- [PROBLEM STATEMENT] Work out how many lines of the data contain "camera" and reply with that number alone.

Extracted records

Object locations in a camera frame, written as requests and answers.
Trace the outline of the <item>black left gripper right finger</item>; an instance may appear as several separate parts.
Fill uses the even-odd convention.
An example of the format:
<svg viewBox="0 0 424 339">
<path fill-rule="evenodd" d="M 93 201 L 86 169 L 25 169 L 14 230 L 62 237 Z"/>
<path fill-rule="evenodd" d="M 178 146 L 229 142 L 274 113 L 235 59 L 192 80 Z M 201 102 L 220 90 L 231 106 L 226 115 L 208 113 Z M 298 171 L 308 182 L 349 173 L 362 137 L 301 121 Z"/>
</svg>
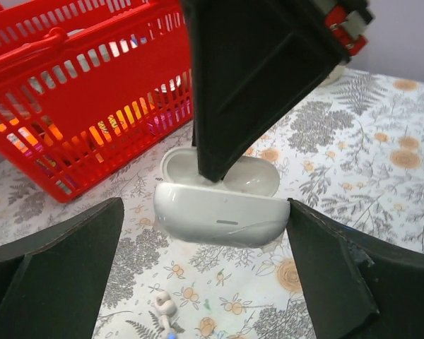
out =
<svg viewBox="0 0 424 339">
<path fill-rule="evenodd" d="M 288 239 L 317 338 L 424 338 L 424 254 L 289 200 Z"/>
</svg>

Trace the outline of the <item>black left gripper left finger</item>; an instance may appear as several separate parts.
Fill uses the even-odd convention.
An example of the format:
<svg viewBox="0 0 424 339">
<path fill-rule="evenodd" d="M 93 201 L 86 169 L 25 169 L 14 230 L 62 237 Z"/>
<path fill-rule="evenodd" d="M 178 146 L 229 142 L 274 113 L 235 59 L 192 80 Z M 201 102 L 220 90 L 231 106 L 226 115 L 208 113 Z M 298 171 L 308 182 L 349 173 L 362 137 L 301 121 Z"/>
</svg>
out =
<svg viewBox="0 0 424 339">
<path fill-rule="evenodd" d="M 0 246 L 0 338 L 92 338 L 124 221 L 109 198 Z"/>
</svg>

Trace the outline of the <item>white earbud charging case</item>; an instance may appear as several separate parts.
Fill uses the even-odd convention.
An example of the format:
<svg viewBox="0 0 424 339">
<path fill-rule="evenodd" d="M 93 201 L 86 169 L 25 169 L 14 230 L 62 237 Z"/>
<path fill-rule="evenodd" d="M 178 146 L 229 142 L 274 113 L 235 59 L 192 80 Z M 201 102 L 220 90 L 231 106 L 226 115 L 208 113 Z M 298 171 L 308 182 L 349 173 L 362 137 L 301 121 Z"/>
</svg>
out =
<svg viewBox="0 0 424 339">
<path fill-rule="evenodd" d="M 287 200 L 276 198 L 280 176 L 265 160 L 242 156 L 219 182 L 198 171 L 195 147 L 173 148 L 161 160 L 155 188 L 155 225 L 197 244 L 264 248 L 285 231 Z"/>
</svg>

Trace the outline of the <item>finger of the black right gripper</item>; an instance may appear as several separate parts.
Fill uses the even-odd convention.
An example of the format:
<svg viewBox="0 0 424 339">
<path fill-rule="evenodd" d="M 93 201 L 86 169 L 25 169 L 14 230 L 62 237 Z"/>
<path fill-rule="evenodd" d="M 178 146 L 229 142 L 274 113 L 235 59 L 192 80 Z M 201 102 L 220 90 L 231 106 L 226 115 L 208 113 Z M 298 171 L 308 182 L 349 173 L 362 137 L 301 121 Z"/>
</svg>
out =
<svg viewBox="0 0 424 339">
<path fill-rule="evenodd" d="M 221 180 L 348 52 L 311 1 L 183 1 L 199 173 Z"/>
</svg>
...
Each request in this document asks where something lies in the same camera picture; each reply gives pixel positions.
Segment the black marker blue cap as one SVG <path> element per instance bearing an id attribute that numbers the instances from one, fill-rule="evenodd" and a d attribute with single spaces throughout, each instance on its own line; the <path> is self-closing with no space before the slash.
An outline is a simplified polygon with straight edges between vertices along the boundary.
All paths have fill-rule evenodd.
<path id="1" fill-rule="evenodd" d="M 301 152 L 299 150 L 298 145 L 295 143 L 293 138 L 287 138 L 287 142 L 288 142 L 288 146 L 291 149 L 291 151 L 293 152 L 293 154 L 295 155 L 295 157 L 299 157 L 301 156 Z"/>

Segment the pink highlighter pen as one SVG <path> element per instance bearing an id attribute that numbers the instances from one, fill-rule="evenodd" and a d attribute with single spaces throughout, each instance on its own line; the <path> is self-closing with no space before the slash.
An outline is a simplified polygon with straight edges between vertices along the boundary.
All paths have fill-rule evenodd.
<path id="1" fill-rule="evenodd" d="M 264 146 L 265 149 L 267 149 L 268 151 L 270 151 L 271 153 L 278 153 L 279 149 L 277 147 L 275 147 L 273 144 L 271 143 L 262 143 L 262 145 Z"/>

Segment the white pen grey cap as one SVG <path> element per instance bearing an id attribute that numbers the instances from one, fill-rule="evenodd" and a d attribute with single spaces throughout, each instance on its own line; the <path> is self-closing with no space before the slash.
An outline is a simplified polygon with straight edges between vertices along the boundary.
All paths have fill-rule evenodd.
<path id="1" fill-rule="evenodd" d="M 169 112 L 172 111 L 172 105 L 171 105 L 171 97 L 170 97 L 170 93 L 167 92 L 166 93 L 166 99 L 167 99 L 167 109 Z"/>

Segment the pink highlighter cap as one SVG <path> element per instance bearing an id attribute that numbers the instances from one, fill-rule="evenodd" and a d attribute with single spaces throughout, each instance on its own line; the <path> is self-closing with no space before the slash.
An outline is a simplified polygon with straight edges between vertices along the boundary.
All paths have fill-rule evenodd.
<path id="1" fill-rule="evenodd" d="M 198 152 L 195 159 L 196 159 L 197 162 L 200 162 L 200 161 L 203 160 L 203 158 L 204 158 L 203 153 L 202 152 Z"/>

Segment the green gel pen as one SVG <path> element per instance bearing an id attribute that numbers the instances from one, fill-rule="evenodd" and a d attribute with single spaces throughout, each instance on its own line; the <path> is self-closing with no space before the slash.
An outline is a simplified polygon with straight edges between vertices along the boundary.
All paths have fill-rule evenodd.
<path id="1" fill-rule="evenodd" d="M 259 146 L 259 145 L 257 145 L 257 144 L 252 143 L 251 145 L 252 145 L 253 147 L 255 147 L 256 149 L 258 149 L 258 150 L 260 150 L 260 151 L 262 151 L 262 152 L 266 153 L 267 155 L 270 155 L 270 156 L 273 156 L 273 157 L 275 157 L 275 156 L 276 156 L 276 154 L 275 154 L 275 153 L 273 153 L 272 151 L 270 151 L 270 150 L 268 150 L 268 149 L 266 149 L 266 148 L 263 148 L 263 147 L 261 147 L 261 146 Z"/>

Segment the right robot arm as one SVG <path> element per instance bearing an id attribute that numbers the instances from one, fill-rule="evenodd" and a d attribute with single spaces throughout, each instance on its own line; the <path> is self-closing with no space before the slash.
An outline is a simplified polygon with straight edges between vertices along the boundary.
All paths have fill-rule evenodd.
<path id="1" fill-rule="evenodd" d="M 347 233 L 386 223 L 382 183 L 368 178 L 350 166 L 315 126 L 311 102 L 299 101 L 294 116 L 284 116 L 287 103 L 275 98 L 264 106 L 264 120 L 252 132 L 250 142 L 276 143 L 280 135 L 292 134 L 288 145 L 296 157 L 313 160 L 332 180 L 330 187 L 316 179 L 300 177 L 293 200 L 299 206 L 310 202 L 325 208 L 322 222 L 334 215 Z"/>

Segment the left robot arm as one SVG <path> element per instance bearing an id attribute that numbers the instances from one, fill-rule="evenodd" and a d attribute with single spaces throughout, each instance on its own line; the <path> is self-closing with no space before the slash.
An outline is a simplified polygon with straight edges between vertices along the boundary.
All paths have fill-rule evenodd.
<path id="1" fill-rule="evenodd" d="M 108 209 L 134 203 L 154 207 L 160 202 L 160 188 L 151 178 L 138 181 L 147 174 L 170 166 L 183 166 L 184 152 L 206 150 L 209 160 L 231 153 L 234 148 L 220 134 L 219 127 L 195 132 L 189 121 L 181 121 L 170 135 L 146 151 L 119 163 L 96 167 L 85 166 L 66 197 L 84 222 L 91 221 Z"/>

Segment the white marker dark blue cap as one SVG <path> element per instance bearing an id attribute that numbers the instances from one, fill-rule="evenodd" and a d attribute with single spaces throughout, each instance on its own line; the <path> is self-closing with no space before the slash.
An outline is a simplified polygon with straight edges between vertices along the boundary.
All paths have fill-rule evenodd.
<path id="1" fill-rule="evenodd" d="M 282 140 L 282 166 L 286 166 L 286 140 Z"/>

- [SOLUTION TO THIS PROBLEM] 2